In an experiment to measure the solubility of Ba(OH)2 x 8H2O in water, an excess of solid Ba(OH)2 x 8H2O was stirred with water overnight. the saturated solution was allowed to stand until all the undissolved solid had settled. a 10.00mL sample of the clear supernatant liquid was titrated with 0.1250 M HCl. If 31.24 mL of 0.1250 M HCl was required to neutralize the hydroxide ion in the saturated solutions, what was the molarity of Ba(OH)2 x 8H2O in the saturated solution?

Question

In an experiment to measure the solubility of Ba(OH)2 x 8H2O in water, an excess of solid Ba(OH)2 x 8H2O was stirred with water overnight. the saturated solution was allowed to stand until all the undissolved solid had settled. a 10.00mL sample of the clear supernatant liquid was titrated with 0.1250 M HCl.
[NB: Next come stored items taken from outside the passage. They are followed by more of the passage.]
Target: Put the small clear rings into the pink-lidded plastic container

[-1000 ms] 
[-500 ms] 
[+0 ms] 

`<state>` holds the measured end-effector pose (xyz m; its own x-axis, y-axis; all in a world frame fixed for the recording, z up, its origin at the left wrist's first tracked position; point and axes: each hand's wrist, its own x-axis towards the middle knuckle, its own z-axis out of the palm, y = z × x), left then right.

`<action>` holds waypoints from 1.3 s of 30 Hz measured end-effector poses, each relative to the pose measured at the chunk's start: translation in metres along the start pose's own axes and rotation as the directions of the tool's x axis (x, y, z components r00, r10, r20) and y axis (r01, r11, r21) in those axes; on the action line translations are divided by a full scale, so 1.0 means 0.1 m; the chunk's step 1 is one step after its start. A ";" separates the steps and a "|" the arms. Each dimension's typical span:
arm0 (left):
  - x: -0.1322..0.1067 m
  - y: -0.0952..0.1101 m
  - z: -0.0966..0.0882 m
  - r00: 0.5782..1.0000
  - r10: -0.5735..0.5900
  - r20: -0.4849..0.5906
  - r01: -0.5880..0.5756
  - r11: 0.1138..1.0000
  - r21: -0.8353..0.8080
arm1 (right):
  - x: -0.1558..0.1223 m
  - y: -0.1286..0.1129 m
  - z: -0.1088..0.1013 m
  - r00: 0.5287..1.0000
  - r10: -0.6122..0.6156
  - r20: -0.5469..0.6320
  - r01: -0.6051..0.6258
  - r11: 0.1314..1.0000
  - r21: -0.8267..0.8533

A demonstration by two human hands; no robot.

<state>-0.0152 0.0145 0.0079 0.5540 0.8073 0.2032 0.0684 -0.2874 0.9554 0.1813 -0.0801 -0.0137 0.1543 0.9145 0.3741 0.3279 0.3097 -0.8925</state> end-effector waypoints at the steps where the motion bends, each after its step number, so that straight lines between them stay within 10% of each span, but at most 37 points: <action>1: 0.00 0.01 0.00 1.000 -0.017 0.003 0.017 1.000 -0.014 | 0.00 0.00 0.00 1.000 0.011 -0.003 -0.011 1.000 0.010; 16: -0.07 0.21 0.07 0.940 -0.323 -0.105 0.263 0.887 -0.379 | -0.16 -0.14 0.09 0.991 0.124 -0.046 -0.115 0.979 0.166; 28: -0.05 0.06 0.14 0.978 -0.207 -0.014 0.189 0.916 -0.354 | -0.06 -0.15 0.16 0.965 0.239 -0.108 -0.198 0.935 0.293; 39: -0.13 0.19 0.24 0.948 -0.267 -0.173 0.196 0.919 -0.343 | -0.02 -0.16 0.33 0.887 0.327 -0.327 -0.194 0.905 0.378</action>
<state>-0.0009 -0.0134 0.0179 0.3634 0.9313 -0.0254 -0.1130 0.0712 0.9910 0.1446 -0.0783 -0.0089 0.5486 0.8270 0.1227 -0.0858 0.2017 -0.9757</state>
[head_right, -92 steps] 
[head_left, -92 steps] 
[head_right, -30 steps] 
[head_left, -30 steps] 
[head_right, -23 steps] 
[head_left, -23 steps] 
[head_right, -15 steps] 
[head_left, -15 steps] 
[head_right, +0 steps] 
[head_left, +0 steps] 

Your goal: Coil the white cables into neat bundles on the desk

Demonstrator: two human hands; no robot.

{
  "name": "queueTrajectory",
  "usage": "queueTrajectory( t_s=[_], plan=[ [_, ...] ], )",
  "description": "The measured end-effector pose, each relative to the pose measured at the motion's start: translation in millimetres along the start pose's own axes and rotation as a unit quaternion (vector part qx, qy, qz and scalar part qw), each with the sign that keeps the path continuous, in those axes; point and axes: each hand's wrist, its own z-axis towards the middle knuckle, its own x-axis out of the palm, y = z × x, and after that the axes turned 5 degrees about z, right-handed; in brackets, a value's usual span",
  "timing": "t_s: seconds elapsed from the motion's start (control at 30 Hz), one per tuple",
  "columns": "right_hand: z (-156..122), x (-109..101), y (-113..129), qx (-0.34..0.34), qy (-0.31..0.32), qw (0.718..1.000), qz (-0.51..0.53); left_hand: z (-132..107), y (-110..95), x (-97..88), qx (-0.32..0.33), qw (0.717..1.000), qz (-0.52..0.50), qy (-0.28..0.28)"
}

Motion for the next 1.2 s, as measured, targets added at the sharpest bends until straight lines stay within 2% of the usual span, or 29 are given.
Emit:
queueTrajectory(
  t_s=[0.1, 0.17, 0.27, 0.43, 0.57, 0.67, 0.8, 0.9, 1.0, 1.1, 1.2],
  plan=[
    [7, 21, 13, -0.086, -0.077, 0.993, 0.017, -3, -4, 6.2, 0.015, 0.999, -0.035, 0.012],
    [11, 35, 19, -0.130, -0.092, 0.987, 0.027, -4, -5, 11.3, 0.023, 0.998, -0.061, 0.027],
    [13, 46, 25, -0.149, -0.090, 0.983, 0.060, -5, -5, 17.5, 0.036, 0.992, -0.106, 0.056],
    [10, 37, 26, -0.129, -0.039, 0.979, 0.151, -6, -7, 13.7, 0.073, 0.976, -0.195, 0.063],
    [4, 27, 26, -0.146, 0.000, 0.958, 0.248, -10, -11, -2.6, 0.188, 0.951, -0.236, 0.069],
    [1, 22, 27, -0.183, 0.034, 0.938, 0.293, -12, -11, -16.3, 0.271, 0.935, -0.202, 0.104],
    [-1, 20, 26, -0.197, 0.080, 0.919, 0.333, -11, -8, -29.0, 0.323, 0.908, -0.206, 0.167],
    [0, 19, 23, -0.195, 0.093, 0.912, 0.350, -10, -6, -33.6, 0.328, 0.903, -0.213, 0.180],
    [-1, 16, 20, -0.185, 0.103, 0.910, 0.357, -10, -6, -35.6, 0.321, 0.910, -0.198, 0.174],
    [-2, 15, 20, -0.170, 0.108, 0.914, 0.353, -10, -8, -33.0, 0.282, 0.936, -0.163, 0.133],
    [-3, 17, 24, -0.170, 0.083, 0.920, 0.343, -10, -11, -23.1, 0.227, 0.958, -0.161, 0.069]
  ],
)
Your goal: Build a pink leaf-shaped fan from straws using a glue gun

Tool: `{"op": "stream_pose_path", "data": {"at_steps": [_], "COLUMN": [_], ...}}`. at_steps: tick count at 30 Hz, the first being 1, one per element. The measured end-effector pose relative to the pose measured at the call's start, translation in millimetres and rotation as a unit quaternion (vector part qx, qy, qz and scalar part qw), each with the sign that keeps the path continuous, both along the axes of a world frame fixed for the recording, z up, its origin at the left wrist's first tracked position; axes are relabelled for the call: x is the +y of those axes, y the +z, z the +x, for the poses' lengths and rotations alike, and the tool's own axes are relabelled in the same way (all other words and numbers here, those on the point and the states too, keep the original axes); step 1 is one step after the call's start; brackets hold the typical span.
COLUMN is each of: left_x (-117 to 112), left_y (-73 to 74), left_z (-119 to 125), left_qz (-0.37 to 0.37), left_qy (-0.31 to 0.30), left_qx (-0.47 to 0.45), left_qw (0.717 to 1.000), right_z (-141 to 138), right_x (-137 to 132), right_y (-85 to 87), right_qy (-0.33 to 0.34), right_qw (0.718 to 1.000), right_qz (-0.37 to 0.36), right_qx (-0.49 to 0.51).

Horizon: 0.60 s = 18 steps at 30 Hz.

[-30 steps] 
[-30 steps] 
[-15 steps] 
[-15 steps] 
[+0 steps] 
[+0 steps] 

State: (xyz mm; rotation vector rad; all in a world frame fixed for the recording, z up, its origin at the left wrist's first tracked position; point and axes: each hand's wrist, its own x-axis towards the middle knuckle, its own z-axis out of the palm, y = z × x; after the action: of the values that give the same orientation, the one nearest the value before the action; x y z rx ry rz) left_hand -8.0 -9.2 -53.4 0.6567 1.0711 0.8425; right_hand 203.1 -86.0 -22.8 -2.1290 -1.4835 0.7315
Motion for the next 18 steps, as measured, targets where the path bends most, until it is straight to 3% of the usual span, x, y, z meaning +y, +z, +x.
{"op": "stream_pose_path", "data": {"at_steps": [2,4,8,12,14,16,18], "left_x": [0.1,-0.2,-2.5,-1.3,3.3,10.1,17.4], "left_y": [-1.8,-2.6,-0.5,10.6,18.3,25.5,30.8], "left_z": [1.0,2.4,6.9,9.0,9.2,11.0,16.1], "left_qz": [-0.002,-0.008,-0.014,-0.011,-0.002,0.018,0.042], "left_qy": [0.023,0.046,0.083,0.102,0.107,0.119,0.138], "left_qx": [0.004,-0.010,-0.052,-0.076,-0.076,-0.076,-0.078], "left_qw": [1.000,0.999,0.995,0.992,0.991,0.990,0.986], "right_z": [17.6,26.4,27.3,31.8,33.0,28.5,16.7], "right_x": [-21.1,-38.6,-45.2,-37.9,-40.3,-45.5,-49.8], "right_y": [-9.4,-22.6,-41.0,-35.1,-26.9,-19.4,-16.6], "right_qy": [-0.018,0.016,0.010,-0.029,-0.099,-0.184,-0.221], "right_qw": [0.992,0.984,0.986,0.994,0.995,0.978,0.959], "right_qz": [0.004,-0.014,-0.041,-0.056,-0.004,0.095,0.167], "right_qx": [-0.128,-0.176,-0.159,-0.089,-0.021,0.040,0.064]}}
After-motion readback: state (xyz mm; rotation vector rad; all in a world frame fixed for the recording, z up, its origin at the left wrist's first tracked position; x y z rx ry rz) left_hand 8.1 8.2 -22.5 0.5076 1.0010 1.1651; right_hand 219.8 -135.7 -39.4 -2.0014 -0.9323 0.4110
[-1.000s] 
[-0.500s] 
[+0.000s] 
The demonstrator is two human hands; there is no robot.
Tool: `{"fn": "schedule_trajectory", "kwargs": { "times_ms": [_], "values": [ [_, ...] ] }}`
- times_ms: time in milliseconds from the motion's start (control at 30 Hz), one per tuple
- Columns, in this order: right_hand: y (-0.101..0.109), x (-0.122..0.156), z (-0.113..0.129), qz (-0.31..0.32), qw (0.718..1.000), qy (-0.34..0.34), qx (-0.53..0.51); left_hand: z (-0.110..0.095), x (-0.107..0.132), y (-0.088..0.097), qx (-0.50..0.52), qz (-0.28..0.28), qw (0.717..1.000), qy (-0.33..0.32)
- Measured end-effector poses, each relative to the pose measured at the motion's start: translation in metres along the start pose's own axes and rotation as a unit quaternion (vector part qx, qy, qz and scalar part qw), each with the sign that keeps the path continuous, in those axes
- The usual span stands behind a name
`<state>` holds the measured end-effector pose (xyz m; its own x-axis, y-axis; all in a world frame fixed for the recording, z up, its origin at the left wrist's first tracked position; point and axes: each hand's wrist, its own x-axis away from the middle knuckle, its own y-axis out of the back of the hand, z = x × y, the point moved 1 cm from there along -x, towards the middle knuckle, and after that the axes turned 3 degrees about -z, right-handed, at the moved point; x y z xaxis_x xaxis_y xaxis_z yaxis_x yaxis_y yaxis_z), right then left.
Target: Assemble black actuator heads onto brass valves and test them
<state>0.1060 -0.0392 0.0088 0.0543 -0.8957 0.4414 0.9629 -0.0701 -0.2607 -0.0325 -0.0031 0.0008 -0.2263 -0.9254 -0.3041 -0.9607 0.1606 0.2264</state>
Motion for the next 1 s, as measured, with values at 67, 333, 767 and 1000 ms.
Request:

If 31.24 mL of 0.1250 M HCl was required to neutralize the hydroxide ion in the saturated solutions, what was the molarity of Ba(OH)2 x 8H2O  in the saturated solution?

DrBob222 · Answer

I will omit the H2O until the final step.
Ba(OH)2 + 2HCl ==> BaCl2 + 2H2O

mols HCl = M x L = ? in the 10 mL sample.
mols Ba(OH)2 = 1/2 that in the 10 mL sample.
mols in a L sample = ? mols in the 10 mL sample x (1000/10) = x mol.
M = mols/L.